Quantize#

Quantize a float input tensor into an integer output tensor. The quantization computation is as follows: \(output_{i_0,..,i_n} = \text{clamp}(\text{round}(\frac{input_{i_0,..,i_n}}{scale} + \text{zero_point}))\).

Attributes#

axis The axis to perform the quantization on.

toType The DataType of the output tensor. Defaults to int8.

Inputs#

input: tensor of type T1.

scale: tensor of type T1 that provides the quantization scale. The scale tensor must be a build-time constant. Its dimensions must be a scalar for per-tensor quantization, a 1-D tensor for per-channel quantization, or the same rank as the input tensor for block quantization (supported for DataType::kINT4 only).

zero_point: tensor of type T2 that provides the quantization zero-point. The zero_point tensor is optional and will be assumed to be zero if not set. The zero_point must only contain zero-valued coefficients if set, and must have the same shape as scale.

Outputs#

output: tensor of type T3.

Data Types#

T1: float16, bfloat16, float32

T2: float32

T3: int4, int8, float8

Shape Information#

input and output are tensors with a shape of \([a_0,...,a_n]\).

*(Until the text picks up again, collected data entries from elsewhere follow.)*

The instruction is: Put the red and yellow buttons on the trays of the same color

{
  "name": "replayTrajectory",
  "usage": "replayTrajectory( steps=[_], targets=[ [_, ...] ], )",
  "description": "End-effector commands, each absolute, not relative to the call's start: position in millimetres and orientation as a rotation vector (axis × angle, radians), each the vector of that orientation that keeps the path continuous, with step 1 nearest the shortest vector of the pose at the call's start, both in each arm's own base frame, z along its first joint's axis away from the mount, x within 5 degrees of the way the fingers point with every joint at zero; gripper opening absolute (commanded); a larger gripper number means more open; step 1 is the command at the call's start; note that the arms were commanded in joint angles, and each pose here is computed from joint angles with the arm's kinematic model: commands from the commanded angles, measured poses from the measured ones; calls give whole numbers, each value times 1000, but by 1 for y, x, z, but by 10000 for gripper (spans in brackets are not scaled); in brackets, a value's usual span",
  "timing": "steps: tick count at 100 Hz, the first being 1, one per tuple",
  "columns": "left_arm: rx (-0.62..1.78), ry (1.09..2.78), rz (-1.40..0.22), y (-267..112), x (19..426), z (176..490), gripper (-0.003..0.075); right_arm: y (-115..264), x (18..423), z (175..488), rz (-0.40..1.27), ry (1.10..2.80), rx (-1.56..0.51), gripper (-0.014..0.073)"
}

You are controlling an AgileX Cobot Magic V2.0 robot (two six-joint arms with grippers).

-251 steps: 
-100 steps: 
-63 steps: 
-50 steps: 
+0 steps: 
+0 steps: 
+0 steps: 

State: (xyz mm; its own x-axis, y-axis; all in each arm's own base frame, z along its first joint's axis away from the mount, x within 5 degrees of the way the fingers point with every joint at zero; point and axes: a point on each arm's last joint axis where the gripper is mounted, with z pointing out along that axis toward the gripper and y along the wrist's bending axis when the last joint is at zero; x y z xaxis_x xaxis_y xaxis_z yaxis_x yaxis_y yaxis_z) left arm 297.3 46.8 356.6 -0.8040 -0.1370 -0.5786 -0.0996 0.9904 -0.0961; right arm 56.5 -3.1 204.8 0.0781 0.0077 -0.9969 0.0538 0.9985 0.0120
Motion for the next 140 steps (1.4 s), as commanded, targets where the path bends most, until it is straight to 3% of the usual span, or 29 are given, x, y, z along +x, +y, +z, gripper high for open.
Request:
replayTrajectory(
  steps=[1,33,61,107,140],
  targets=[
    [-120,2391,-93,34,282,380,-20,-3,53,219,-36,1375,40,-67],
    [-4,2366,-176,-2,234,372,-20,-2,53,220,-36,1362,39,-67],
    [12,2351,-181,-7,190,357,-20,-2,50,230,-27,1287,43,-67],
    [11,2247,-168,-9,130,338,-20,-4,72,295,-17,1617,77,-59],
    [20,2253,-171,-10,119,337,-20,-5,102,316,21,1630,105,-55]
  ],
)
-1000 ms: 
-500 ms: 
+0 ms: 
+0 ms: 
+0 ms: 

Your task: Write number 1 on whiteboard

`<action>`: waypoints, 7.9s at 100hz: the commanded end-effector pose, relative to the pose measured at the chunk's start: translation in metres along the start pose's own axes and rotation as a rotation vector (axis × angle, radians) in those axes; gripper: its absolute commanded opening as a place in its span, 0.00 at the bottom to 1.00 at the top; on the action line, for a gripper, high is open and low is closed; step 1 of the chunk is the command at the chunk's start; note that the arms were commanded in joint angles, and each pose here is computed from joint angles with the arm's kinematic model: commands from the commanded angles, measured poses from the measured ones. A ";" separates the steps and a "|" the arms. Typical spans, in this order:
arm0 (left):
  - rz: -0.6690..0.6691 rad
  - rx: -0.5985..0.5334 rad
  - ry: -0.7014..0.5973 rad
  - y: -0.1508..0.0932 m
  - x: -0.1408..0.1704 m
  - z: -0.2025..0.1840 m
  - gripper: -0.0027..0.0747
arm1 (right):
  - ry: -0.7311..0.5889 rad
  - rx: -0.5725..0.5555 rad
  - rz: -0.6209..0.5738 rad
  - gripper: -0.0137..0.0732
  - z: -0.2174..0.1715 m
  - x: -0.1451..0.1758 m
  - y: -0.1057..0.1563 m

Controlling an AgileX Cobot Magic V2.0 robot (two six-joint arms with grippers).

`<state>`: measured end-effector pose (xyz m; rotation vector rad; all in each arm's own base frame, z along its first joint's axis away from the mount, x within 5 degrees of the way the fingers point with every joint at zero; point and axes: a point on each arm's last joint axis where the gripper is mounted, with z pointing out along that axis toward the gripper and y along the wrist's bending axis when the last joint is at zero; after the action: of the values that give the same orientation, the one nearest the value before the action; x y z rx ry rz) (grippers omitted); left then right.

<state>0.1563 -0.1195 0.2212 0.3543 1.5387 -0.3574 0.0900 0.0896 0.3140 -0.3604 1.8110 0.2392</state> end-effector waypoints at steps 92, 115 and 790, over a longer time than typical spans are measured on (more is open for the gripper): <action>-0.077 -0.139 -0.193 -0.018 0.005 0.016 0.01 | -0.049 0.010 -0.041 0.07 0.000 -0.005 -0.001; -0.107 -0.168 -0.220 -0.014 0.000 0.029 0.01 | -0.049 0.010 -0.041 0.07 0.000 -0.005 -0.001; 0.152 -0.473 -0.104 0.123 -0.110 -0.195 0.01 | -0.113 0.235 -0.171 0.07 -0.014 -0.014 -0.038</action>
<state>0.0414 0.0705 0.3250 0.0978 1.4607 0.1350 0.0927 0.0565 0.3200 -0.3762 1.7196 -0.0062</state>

scale and zero_point must have the same shape, if zero_point is defined.

Volume Limits#

input, scale, and zero_point can have up to \(2^{31}-1\) elements.

Examples#

Quantize
in1 = network.add_input("input1", dtype=trt.float32, shape=(1, 1, 3, 3))
scale = network.add_constant(shape=(1,), weights=np.array([1 / 127], dtype=np.float32))
quantize = network.add_quantize(in1, scale.get_output(0))
quantize.axis = 3
dequantize = network.add_dequantize(quantize.get_output(0), scale.get_output(0))
dequantize.axis = 3
network.mark_output(dequantize.get_output(0))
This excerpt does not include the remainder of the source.